LLVM passes implementing generalized dynamic opaque predicates and extensions of the idea.

Final project for EECS 583 - Advanced Compilers at the University of Michigan.

Gabriel Garfinkel, Marshall Rhea, and Michael Wolf

Run scripts/build. This will cmake and make to build each pass and the utils library in your build directory.

Before we obfuscate a program, we must compile it to LLVM bitcode. Run scripts/compile <.c file to compile> (output directory) to accomplish this. Due to limitations of obfuscator-llvm, we only support optimization of c files.

Alternatively, you can manually compile to LLVM bticode using the command

clang-12 -emit-llvm <input_file.c> -c -o  <output_name.bc>

We provide a number of test C programs in the tests/ directory, and we include the gnu coreutils project as a submodule to use for benchmarking.

Run the script scripts/opt (-h) <.bc file to obfuscate> <pass>. The passes provided in our project are:

• boguscf : Obfuscation pass to insert opque predicates into straight-line code, generating junk code for the not-taken path. Adapted from - obfuscator-llvm.
• DopSeq : Obfuscation pass to insert dynamic opaque predicates into straight line code. Adapted from gdop.

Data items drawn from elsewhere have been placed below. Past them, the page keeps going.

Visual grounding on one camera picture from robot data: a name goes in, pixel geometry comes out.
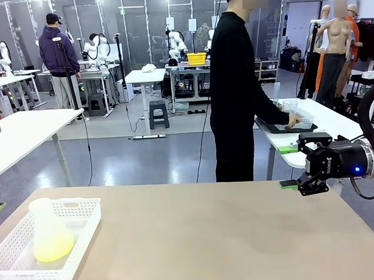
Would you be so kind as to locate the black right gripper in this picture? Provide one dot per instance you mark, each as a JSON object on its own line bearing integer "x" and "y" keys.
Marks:
{"x": 337, "y": 161}

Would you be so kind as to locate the white perforated plastic basket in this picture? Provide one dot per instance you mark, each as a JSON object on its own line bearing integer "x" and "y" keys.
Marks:
{"x": 308, "y": 119}
{"x": 84, "y": 209}

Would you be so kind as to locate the clear plastic measuring beaker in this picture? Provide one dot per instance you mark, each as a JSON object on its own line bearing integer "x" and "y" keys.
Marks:
{"x": 290, "y": 106}

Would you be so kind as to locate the translucent plastic conical flask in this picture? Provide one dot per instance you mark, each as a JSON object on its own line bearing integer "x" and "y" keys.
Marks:
{"x": 51, "y": 239}

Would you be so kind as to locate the bluish plastic graduated cylinder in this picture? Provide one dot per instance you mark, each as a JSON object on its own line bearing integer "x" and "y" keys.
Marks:
{"x": 277, "y": 94}

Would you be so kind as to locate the person's right forearm black sleeve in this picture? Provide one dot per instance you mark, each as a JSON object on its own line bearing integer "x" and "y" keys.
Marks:
{"x": 274, "y": 111}

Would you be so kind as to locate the person's right hand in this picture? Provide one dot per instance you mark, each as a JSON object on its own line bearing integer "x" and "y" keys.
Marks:
{"x": 295, "y": 121}

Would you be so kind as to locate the white work table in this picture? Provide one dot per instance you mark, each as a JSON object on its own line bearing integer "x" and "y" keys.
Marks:
{"x": 34, "y": 122}
{"x": 328, "y": 115}

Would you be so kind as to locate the black tray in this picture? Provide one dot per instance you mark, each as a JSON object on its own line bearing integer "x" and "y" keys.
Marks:
{"x": 267, "y": 126}

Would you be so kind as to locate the white shoe rack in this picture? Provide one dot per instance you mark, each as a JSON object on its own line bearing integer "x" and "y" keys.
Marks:
{"x": 269, "y": 69}

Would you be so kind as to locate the black bags pile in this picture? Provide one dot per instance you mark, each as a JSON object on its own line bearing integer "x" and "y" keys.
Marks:
{"x": 290, "y": 59}

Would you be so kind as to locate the black tripod with legs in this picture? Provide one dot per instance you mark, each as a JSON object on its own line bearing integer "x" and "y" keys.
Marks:
{"x": 309, "y": 54}

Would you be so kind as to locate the person in black sweater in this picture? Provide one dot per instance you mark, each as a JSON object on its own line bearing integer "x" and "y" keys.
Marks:
{"x": 231, "y": 82}

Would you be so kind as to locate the bare skin-colour mannequin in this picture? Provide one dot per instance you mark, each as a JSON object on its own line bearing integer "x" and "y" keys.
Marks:
{"x": 336, "y": 37}

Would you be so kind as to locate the black power strip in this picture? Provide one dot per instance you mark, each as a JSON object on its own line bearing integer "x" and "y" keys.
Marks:
{"x": 196, "y": 111}

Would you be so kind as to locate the white background desk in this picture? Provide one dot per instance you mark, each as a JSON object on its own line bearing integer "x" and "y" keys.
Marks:
{"x": 10, "y": 80}

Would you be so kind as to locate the rack of dark clothes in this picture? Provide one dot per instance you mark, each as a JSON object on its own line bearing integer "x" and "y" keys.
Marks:
{"x": 368, "y": 36}

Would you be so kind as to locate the mannequin in orange clothes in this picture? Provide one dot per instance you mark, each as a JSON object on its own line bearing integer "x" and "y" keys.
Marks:
{"x": 354, "y": 30}

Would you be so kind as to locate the grey plastic stool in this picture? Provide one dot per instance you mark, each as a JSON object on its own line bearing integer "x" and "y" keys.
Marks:
{"x": 97, "y": 103}
{"x": 158, "y": 113}

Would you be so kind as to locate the black tripod pole white head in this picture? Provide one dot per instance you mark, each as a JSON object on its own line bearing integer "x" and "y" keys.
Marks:
{"x": 68, "y": 77}

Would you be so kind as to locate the yellow plastic basket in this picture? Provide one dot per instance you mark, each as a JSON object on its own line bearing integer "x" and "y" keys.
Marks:
{"x": 197, "y": 58}

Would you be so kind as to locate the white power strip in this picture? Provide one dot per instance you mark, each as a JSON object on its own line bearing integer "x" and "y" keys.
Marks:
{"x": 148, "y": 136}

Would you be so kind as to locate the person in purple hoodie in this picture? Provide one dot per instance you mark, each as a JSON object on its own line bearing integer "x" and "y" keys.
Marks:
{"x": 59, "y": 52}

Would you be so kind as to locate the black cap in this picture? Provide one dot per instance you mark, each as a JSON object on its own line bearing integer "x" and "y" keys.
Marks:
{"x": 172, "y": 62}

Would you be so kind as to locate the white computer tower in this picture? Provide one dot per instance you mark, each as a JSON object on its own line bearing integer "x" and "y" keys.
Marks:
{"x": 126, "y": 90}

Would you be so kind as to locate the slim black tripod pole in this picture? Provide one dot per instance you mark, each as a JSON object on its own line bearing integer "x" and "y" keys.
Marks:
{"x": 120, "y": 65}

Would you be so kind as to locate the white standing desk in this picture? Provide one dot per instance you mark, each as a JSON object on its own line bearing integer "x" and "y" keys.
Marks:
{"x": 145, "y": 76}

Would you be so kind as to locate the white crumpled cloth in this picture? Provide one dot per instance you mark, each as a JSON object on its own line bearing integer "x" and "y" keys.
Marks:
{"x": 149, "y": 68}

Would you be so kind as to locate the desk with grey frame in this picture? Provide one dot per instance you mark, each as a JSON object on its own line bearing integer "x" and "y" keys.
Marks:
{"x": 187, "y": 68}

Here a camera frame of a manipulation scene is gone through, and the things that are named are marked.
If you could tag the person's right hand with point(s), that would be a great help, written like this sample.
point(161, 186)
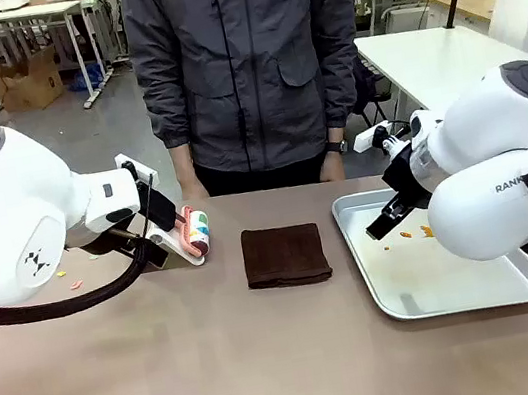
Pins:
point(193, 190)

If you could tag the blue plastic bag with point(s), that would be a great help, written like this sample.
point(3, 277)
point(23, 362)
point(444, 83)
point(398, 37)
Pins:
point(89, 78)

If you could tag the brown cardboard box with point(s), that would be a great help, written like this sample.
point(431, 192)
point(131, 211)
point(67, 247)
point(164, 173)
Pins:
point(29, 82)

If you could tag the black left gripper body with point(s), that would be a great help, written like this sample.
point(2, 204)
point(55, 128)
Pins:
point(160, 209)

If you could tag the white folded stand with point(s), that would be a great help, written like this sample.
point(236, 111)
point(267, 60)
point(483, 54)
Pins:
point(179, 252)

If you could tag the black folding chair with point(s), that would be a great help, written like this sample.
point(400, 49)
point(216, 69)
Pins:
point(372, 88)

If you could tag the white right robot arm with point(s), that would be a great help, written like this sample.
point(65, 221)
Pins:
point(502, 167)

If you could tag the person's right forearm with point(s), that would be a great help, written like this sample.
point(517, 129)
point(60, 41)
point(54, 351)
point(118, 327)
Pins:
point(170, 122)

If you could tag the wooden workbench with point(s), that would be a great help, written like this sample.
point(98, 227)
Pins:
point(459, 2)

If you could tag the pink lint roller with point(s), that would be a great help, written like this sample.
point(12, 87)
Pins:
point(197, 229)

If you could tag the white background desk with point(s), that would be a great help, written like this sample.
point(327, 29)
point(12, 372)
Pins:
point(37, 22)

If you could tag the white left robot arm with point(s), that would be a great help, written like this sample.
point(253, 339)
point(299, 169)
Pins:
point(3, 216)

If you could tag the black wristwatch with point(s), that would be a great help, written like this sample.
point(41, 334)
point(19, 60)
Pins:
point(338, 147)

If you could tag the person's left forearm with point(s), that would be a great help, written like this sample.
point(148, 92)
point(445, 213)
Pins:
point(340, 93)

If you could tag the person's left hand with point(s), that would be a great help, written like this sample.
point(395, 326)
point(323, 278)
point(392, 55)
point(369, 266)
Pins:
point(333, 170)

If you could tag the large white table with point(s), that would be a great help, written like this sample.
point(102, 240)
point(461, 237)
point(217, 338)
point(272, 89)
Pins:
point(424, 64)

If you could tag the dark brown cloth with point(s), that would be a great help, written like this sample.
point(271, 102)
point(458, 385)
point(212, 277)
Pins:
point(285, 255)

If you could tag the silver metal tray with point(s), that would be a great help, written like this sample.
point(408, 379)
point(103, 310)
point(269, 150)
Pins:
point(410, 284)

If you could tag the person's grey jacket torso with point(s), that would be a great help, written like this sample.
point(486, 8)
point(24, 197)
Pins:
point(246, 58)

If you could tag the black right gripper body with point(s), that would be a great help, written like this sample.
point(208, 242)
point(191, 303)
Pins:
point(406, 173)

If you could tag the pink paper scrap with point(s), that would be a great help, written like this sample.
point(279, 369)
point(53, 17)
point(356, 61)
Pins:
point(76, 285)

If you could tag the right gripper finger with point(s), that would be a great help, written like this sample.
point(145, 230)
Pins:
point(394, 206)
point(380, 227)

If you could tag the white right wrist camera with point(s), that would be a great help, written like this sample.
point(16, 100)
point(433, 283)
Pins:
point(369, 136)

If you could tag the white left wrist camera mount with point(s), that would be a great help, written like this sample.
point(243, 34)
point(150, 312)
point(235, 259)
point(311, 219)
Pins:
point(133, 164)

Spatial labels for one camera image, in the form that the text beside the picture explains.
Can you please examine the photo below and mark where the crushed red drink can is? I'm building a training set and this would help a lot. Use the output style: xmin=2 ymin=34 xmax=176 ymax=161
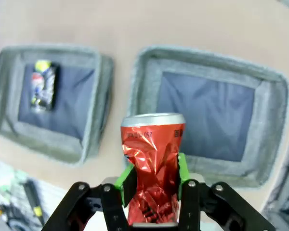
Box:
xmin=120 ymin=112 xmax=187 ymax=227

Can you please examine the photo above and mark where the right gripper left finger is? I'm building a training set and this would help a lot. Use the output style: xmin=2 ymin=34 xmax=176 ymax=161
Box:
xmin=42 ymin=165 xmax=135 ymax=231

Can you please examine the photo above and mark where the grey fabric basket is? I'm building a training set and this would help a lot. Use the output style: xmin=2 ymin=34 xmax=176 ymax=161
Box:
xmin=127 ymin=47 xmax=289 ymax=188
xmin=0 ymin=44 xmax=114 ymax=167

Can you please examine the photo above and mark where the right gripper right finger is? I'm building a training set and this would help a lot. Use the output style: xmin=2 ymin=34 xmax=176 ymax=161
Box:
xmin=177 ymin=153 xmax=276 ymax=231

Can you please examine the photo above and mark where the crushed black Pepsi can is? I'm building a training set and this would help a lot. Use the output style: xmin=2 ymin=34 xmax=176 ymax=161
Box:
xmin=30 ymin=59 xmax=61 ymax=112

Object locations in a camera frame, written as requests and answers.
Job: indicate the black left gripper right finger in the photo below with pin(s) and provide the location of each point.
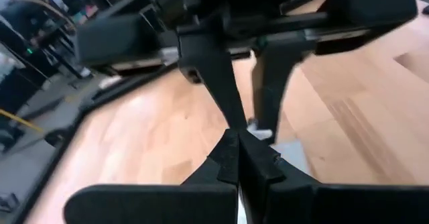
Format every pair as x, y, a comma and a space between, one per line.
318, 204

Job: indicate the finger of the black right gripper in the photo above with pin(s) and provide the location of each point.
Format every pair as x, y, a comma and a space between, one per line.
275, 69
207, 59

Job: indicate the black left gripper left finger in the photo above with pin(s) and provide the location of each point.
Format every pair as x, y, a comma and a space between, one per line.
167, 204

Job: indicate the white cloth towel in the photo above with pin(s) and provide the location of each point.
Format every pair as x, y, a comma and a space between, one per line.
259, 133

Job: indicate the black table frame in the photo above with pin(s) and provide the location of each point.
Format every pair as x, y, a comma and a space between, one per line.
63, 143

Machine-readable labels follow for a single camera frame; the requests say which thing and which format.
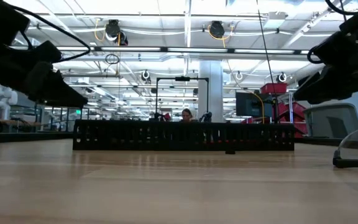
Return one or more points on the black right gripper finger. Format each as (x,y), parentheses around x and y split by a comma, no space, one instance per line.
(303,81)
(331,85)

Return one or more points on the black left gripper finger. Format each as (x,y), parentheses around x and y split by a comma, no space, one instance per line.
(57,90)

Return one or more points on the clear safety glasses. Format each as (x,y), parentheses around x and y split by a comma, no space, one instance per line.
(353,162)

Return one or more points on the small black robot arm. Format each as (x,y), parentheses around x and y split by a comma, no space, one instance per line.
(206,117)

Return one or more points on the red box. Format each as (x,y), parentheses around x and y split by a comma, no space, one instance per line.
(273,88)

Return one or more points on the red storage bin rack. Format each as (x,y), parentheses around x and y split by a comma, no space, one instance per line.
(297,112)

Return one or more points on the white robot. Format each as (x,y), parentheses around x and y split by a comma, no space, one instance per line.
(3,99)

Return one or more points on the grey mesh office chair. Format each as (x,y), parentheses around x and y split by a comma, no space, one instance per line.
(331,121)

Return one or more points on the black monitor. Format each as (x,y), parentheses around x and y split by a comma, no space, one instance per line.
(250,104)

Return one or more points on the white square pillar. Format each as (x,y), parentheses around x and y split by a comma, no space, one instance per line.
(210,93)

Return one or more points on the small black plastic fragment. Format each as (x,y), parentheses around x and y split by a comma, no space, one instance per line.
(230,152)

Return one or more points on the person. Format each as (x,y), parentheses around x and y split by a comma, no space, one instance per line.
(186,115)

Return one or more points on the black gantry frame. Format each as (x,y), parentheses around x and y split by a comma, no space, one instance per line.
(197,78)

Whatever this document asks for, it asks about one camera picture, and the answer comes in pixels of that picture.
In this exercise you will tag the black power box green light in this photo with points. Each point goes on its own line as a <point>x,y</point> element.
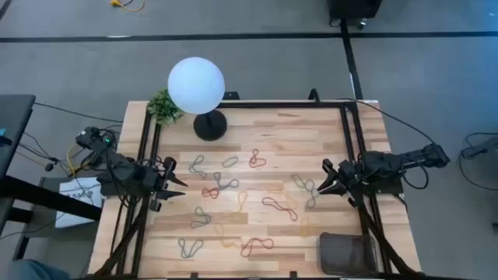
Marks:
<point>106,140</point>

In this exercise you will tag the small green plant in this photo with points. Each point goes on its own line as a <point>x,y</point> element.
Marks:
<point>161,107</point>

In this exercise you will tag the white table label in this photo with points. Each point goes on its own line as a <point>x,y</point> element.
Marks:
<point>371,101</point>

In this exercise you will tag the clear plastic bin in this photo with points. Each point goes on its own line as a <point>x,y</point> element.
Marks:
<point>346,254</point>

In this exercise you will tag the black frame bracket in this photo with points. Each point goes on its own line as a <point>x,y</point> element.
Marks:
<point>193,275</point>

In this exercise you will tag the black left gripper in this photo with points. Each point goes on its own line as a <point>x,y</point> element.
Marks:
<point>157,183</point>

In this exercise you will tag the black desk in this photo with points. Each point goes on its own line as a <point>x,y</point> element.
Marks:
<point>15,116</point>

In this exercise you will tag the white globe lamp black base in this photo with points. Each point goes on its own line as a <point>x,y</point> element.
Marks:
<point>196,85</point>

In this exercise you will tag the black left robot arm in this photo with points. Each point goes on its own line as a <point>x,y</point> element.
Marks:
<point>124,171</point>

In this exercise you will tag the small blue desk item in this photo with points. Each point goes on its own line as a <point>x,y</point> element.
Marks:
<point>2,132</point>

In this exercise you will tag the white printed box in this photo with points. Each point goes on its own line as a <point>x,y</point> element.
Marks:
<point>76,190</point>

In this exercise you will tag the green rubber band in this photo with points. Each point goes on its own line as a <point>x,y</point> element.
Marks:
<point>223,165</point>
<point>304,186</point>

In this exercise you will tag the black table clamp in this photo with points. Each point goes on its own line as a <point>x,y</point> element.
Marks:
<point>232,96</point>

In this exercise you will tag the black wheeled cart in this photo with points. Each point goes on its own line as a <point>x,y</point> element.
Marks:
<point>354,8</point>

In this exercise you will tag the grey power strip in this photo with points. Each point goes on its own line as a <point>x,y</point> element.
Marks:
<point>482,148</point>

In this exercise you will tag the grey floor box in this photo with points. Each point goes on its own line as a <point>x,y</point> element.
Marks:
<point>43,225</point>

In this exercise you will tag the black floor tape strip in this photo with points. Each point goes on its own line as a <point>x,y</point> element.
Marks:
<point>348,58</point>
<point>233,37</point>

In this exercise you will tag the red rubber band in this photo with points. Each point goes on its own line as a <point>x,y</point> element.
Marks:
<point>210,192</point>
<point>254,157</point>
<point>244,252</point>
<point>281,208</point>

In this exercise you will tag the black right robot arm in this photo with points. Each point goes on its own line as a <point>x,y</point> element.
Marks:
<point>389,163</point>

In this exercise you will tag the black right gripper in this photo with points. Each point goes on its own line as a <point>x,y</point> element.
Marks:
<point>352,179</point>

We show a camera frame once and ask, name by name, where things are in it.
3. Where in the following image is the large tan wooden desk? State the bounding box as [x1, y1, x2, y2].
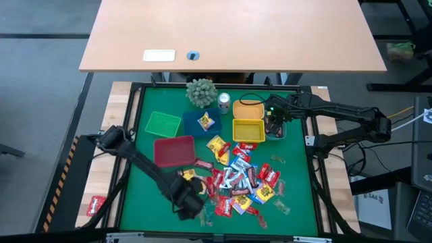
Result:
[78, 0, 388, 74]

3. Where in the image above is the black floor cable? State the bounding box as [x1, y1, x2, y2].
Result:
[344, 140, 412, 176]

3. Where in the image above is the black aluminium table frame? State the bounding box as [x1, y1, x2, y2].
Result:
[101, 80, 360, 243]

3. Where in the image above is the blue plastic bin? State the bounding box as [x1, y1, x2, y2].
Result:
[182, 107, 223, 138]

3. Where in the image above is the orange plastic bin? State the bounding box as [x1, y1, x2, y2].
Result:
[232, 99, 266, 121]

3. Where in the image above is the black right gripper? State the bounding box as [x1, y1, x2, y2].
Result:
[265, 94, 297, 136]

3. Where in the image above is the pink plastic bin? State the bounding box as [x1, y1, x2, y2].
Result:
[153, 135, 197, 169]

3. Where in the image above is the silver frame bracket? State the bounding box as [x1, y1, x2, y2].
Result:
[292, 236, 333, 243]
[105, 232, 144, 243]

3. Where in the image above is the yellow black hazard tape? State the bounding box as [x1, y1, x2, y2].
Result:
[42, 136, 79, 233]

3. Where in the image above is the green plastic basket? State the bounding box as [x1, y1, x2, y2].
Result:
[144, 111, 182, 138]

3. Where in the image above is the black furniture foot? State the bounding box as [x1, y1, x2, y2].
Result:
[0, 142, 26, 159]

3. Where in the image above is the brown PayDay bar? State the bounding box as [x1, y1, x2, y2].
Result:
[229, 188, 250, 198]

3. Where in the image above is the black keyboard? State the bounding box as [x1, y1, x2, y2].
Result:
[406, 190, 432, 242]

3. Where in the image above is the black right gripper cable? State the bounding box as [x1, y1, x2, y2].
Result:
[238, 92, 271, 107]

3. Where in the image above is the silver Diet Coke can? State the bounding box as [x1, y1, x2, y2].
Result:
[217, 92, 232, 115]

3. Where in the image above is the small teal plastic bin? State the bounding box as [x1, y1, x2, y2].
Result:
[264, 114, 288, 141]

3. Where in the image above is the yellow purple candy packet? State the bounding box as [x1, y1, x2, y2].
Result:
[231, 194, 253, 216]

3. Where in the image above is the person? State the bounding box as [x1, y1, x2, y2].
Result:
[386, 20, 432, 61]

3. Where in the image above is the black floor platform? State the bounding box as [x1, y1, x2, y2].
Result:
[33, 134, 102, 234]

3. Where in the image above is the yellow plastic basket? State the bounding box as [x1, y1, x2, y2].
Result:
[232, 118, 267, 144]

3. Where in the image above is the green table mat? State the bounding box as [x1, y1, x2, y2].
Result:
[119, 86, 320, 237]

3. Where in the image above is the artificial green plant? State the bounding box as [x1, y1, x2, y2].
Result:
[185, 78, 219, 109]

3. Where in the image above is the white floor cable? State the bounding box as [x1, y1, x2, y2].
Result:
[391, 111, 427, 132]

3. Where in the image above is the blue white candy bar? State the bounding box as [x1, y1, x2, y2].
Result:
[229, 155, 252, 171]

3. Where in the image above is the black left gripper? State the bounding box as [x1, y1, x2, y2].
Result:
[170, 175, 206, 222]

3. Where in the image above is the black cable conduit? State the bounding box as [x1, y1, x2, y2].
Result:
[312, 168, 358, 236]
[79, 161, 132, 230]

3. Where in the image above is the yellow floor cable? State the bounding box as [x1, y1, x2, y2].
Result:
[386, 105, 415, 119]

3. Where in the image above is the red Skittles packet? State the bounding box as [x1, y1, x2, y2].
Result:
[215, 195, 234, 218]
[86, 195, 107, 217]

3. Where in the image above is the black desk base frame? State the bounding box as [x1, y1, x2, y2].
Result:
[358, 0, 432, 92]

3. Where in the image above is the clear green candy wrapper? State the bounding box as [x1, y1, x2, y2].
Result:
[273, 198, 292, 216]

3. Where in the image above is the dark red candy packet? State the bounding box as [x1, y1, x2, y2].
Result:
[194, 159, 215, 171]

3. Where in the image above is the white rectangular desk plate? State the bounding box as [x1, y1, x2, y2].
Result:
[142, 49, 177, 63]

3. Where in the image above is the clear teal candy wrapper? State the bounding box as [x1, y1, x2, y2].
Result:
[205, 202, 216, 226]

• obfuscator-llvm An extension of llvm version 4.0 containing obfuscation passes. One of these passes inserts opaque predicates.
• gdop, related paper download: A research project implementing a "generalized dynamic opaque predicate" that is more complex than previous dynamic opaque predicates. Based on obfuscator-llvm.
• LOOP: Logic-Oriented Opaque Predicate Detection in Obfuscated Binary Code. A tool that uses symbolic execution to detect opaque predicates. This is the detection tool that generalized dynamic opaque predicates are designed to beat.